A most interesting aspect of the current debate on nuclear arms control is the lack of comment on the Reagan administration's foreclosure of further negotiations on a Comprehensive Test Ban Treaty (CTB). There were news stories reporting President Reagan's decision to stop negotiations for a treaty, but I've seen no follow-ups of any substance anywhere in the media or on Capitol Hill.

Reagan's sincerity on nuclear arms control and eventual disarmament is once again in question.

The president's excuse for ceasing efforts to obtain a CTB is that his administration will instead seek to upgrade, or perfect, the Threshold Test Ban (TTB) and the Peaceful Nuclear Explosions (PNE) treaties, with respect to the means of verification of those instruments.
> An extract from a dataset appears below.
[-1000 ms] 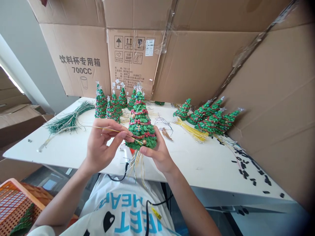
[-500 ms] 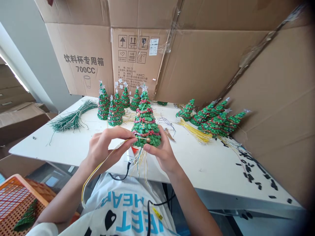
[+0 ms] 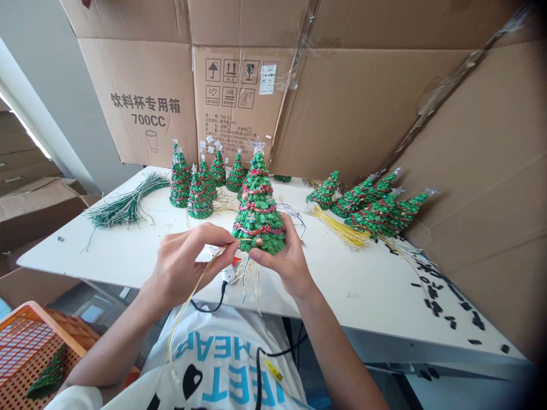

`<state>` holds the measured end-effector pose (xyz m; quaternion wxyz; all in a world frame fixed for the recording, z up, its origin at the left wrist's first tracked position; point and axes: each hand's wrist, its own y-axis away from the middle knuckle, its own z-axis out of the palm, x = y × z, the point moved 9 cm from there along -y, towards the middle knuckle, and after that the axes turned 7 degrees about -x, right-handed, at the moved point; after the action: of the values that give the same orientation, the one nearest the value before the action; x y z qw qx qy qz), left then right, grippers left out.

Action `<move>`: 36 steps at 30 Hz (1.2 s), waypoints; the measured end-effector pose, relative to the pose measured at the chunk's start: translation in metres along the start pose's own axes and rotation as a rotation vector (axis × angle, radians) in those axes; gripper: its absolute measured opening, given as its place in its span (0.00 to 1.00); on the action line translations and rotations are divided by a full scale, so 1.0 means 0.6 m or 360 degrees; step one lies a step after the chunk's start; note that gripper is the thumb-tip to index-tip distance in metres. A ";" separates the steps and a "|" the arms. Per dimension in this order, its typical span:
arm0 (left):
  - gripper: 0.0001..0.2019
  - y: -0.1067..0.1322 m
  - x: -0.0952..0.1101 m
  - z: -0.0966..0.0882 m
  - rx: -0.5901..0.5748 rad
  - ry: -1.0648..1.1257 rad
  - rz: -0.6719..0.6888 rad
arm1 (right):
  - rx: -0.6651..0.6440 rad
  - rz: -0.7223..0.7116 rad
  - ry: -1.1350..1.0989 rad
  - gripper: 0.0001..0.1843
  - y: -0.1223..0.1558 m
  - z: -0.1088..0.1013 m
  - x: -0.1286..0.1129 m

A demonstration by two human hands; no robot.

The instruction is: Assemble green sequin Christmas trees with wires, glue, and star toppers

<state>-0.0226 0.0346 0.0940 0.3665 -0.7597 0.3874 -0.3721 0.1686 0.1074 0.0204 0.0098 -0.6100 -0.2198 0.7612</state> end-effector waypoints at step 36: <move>0.15 -0.015 -0.027 0.024 -0.0340 0.0609 -0.0271 | 0.0200 -0.0310 0.0502 0.46 0.018 0.003 -0.037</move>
<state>-0.0142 0.0565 0.0906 0.1711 -0.7399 0.4214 -0.4957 0.1753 0.0908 0.0374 0.1557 -0.6958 -0.2256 0.6639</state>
"Verification" is the question raised consistently by those who have time after time opposed any ban on the testing of nuclear explosives. Arms designers and some in the military have raised this scarecrow every time it appeared likely that any administration was going forward with a test ban treaty, and they have propagandized Congress and the nation with it.

Now Reagan has abandoned an effort started during the Eisenhower administration and carried forward by every president since, on which considerable progress has been made.

The whole idea of a Comprehensive Test Ban Treaty is to make verification unnecessary. With a CTB in force, the world could simply watch its seismographs, and any suspicious "earthquake" would be subject to immediate question. "National Technical Means" of observation -- a euphemism for spy satellites -- insure observation of any atmospheric tests.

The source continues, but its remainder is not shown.